BEGIN DATA EXTRACTS

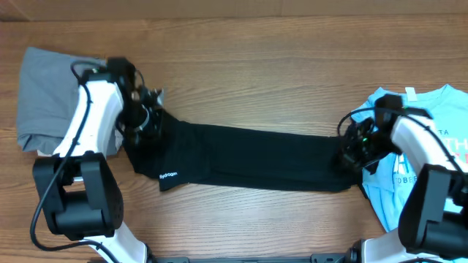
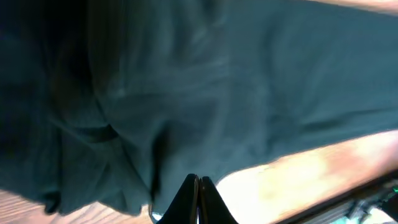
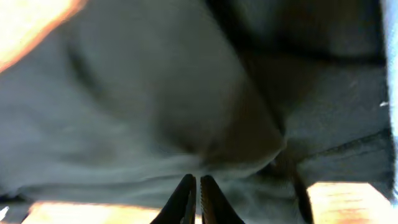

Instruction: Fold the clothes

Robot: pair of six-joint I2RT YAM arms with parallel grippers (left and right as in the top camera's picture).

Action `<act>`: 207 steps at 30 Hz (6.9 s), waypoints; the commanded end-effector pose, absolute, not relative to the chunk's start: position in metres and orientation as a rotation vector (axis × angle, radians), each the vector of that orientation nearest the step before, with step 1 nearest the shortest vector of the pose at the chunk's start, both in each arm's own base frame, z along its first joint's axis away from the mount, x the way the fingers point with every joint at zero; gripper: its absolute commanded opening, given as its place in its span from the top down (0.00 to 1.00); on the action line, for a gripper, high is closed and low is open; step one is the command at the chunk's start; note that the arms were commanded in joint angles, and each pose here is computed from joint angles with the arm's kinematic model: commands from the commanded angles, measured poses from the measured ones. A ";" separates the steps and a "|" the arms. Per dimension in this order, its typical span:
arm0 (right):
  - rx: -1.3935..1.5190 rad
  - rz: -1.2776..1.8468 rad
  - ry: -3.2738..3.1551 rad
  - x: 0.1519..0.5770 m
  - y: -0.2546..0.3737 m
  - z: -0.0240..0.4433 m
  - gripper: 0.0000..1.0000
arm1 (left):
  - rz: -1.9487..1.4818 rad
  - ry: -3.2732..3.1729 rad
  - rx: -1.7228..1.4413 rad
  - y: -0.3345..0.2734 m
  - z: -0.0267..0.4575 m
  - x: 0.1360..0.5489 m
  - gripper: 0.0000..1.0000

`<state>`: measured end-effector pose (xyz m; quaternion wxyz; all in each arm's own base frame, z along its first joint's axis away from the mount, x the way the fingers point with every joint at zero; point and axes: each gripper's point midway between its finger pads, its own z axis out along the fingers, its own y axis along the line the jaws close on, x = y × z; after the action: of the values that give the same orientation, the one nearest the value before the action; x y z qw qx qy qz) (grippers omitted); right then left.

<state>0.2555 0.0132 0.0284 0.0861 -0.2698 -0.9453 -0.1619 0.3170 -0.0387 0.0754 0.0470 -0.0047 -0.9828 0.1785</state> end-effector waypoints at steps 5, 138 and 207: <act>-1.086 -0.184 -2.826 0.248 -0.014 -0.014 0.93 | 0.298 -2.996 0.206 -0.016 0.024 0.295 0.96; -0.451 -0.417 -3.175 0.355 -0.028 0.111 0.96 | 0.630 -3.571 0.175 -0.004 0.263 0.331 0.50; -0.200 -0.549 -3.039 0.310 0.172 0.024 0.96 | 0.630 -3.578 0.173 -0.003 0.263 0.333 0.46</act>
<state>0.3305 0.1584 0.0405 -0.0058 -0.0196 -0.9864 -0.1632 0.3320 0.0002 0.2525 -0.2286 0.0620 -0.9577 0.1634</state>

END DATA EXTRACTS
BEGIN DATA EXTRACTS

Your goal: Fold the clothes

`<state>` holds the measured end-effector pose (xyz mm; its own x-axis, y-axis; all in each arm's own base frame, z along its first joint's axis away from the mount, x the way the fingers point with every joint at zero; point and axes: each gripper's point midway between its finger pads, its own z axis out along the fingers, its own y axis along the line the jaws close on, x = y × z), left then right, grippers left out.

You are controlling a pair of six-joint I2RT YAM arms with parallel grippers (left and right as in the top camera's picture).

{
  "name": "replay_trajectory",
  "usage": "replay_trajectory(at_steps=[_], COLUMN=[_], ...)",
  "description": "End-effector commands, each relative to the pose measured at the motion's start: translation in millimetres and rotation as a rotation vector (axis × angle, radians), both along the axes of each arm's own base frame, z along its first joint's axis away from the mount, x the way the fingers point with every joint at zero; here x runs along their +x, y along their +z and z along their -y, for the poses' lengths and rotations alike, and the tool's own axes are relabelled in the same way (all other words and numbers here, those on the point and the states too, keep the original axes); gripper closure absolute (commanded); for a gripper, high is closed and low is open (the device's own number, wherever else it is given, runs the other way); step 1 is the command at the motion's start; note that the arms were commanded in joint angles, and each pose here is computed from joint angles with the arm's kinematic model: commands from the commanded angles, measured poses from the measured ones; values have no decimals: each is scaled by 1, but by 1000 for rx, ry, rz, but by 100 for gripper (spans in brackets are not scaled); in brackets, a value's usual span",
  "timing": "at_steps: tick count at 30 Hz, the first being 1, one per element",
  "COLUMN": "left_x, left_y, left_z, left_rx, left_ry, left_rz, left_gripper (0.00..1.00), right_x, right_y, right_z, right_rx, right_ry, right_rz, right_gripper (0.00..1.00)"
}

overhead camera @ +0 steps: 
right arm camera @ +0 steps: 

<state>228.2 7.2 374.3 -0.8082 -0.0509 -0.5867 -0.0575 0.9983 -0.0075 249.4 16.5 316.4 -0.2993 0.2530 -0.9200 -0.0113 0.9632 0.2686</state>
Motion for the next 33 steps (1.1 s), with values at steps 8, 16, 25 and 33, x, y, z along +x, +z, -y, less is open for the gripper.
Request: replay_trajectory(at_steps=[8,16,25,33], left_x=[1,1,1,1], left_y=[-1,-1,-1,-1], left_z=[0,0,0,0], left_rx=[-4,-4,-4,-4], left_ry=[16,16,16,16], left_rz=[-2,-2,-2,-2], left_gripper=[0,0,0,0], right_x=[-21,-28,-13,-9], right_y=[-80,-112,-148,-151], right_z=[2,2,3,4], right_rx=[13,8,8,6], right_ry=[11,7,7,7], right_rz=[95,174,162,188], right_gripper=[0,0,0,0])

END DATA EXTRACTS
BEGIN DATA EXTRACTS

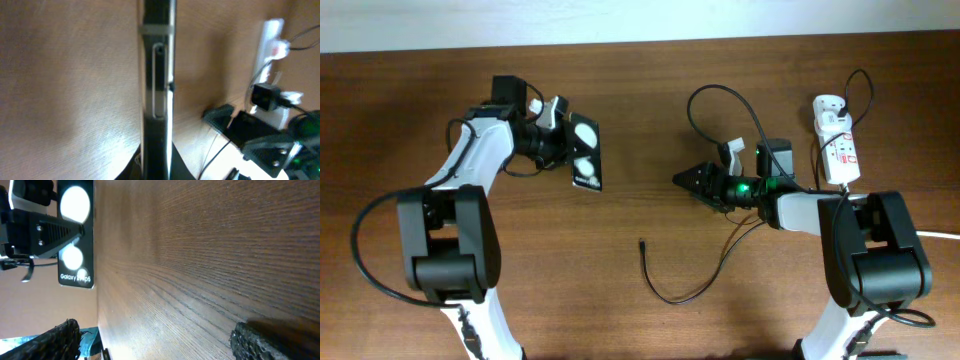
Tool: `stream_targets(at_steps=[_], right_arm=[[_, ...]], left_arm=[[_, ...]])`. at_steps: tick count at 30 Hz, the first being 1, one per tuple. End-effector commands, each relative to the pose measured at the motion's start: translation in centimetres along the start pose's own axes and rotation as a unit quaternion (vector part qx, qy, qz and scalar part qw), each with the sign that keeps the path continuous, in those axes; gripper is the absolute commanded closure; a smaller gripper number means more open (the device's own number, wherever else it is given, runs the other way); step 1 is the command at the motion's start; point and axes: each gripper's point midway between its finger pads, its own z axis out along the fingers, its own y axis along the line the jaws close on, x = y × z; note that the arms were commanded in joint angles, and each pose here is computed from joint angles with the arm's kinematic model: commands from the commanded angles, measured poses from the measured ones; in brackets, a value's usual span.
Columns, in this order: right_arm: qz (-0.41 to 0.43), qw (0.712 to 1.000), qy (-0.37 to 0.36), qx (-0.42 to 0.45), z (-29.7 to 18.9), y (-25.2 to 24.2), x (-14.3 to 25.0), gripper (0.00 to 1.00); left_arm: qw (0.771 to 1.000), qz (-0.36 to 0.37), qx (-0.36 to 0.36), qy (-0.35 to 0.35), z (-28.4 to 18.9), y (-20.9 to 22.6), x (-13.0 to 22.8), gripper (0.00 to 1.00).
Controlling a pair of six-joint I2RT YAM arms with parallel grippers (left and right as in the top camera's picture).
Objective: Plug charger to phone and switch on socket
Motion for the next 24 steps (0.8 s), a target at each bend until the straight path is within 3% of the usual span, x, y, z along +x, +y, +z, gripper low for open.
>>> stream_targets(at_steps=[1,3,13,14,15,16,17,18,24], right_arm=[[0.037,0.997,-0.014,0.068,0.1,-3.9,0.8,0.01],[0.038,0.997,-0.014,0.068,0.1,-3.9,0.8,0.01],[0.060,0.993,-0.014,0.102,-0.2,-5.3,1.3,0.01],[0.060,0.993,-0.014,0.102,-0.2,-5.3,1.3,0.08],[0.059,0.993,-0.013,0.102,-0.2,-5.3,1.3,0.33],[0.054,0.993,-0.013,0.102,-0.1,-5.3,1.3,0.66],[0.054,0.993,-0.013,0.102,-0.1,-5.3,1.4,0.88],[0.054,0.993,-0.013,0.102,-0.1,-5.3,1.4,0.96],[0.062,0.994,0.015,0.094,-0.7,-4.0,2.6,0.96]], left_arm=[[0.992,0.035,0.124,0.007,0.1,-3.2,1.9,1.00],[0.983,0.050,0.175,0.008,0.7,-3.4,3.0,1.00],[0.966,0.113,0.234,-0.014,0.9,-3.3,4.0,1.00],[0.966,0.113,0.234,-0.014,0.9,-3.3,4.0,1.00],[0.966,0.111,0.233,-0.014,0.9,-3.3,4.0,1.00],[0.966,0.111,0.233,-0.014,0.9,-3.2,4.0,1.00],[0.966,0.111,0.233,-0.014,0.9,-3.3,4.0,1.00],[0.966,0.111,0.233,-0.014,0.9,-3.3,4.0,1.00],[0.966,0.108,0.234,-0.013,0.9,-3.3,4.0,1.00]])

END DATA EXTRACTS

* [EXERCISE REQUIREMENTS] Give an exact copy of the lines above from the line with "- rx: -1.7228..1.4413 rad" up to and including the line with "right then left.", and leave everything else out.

* [ANSWER BELOW]
  - rx: -1.7228..1.4413 rad
  - y: -0.3345..0.2734 m
  - z: -0.0267..0.4575 m
  - x: 0.1360..0.5489 m
  - gripper: 0.0000..1.0000

`<state>`: measured end-effector pose (xyz m; quaternion wxyz; all in each arm's own base frame, z along its first joint's axis away from the mount, x the way the fingers point with every joint at zero; point and axes: each gripper's point midway between its finger pads, its own z axis out along the fingers, its own y axis along the line the jaws close on, x = y × z; after the action: of the values that give the same orientation, the one nearest the value before the action; x y z qw qx qy qz) (grippers omitted); right then left.

No further answer is expected.